III. economic and financial policies for the second half of 2005

A. Macroeconomic framework

14. Macroeconomic performance is expected to improve in 2005 and medium term prospects remain broadly unchanged relative to those contained in our original MEFP. In 2005, economic growth is expected to reach about 5 percent, as agriculture output rebounds in the latter part of the year. Year-on-year inflation is expected to decline from 13 percent in August to 5 percent in December, reflecting the improvement in food supply. The external current account deficit (excluding official transfers) is projected at 8.5 percent of GDP, some 1.3 percent of GDP higher than the original program projection, largely as a result of higher food imports and world oil prices. In 2006-07, economic growth is expected to average some 4 percent per annum. Beyond 2007, economic growth would strengthen with the implementation of strategies to promote development of the rural sector—the mainstay of the economy—as well as other sectors with strong growth potential, such as tourism. Average inflation is targeted to be in line with the WAEMU convergence criterion (3 percent) over the medium term.

B. Fiscal policies

15. The budget outlook for 2005 is less favorable than initially anticipated. The basic and overall budget deficits (commitment basis, excluding grants) are estimated, respectively, at CFAF 46 billion (2.6 percent of GDP) and CFAF 165 billion (9.2 percent of GDP), respectively 1.8 percent of GDP and 1.5 percent of GDP higher than initially targeted. With net reduction of domestic payments arrears reduced to CFAF 10 billion (compared to an initial target of CFAF 18.4 billion) and taking into account identified net domestic and external financing, the residual financing gap is CFAF 22.7 billion (1.2 percent of GDP). The gap will be partially covered by a rollover of treasury bills equivalent to CFAF 15 billion (0.8 percent of GDP); the government is requesting additional Fund resources to cover the remaining gap of about CFAF 7 billion (0.4 percent of GDP).

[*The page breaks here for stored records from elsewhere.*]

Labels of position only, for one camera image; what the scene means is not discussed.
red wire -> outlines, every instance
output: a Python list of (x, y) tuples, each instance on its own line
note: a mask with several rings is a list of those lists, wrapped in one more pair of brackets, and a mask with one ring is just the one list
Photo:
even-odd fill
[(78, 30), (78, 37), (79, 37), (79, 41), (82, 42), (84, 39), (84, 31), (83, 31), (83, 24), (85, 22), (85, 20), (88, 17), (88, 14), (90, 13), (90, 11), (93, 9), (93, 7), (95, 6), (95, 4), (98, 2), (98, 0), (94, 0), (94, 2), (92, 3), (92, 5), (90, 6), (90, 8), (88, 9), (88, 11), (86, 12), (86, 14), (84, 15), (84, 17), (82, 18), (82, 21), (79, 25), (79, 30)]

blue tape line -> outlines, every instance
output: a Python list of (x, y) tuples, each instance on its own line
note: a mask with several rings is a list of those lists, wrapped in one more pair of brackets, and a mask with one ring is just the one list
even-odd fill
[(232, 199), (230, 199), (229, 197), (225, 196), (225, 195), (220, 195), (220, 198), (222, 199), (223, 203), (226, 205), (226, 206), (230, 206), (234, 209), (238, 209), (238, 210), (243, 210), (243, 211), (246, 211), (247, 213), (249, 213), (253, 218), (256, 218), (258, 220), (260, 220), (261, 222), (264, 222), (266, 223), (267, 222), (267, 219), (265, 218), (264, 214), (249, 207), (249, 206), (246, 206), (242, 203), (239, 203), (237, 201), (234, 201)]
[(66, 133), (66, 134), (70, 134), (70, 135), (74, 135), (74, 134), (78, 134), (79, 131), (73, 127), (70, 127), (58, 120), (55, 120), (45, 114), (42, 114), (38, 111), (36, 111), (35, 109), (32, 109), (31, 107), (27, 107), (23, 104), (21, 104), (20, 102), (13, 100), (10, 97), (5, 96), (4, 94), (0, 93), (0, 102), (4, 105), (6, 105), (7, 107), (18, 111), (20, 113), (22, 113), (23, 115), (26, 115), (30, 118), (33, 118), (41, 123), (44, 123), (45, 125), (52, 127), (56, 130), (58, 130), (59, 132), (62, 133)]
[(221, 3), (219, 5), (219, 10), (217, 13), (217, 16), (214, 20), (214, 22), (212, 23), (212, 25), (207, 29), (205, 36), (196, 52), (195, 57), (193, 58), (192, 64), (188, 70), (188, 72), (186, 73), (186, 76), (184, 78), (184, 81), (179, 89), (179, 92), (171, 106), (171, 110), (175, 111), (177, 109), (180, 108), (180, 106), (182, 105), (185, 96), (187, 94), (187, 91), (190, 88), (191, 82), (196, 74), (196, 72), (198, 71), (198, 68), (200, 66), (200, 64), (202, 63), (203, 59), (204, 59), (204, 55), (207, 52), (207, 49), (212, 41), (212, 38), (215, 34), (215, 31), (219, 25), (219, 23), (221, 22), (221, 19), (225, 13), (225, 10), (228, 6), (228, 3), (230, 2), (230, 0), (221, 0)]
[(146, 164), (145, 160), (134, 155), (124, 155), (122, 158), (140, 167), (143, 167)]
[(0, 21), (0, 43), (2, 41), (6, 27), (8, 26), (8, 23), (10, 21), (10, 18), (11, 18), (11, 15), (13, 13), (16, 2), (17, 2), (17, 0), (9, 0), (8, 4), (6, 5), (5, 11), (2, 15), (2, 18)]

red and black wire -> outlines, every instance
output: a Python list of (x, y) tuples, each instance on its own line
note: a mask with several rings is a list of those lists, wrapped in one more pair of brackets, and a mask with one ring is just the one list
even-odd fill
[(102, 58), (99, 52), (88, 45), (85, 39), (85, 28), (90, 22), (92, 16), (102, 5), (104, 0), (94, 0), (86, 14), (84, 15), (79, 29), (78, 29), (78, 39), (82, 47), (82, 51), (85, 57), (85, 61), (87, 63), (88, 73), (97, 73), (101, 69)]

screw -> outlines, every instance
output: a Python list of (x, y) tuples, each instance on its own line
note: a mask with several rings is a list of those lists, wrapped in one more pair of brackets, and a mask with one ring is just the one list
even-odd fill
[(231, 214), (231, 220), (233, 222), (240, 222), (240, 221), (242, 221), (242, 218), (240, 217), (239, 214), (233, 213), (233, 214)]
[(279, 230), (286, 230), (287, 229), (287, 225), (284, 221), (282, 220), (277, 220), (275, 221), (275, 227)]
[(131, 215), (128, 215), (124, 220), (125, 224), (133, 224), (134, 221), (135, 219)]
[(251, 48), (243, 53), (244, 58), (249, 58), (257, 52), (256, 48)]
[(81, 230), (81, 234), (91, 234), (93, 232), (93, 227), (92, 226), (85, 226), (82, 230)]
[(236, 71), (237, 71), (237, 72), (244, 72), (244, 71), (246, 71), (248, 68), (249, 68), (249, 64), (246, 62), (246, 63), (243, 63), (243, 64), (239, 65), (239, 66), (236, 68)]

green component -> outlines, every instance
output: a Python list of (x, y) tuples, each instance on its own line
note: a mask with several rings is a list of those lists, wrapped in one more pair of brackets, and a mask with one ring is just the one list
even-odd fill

16. Domestic revenue mobilization is likely to fall short of target reflecting drought-related factors. Revenue is expected to reach CFAF 187 billion, (10.4 of GDP), or 0.7 percent of GDP below the initial target. This shortfall is due mainly to the reinstatement of VAT exemptions (on wheat, milk, electricity and water consumption) in April 2005, following the social unrest that ensued after their elimination in January 2005, amidst rising food prices.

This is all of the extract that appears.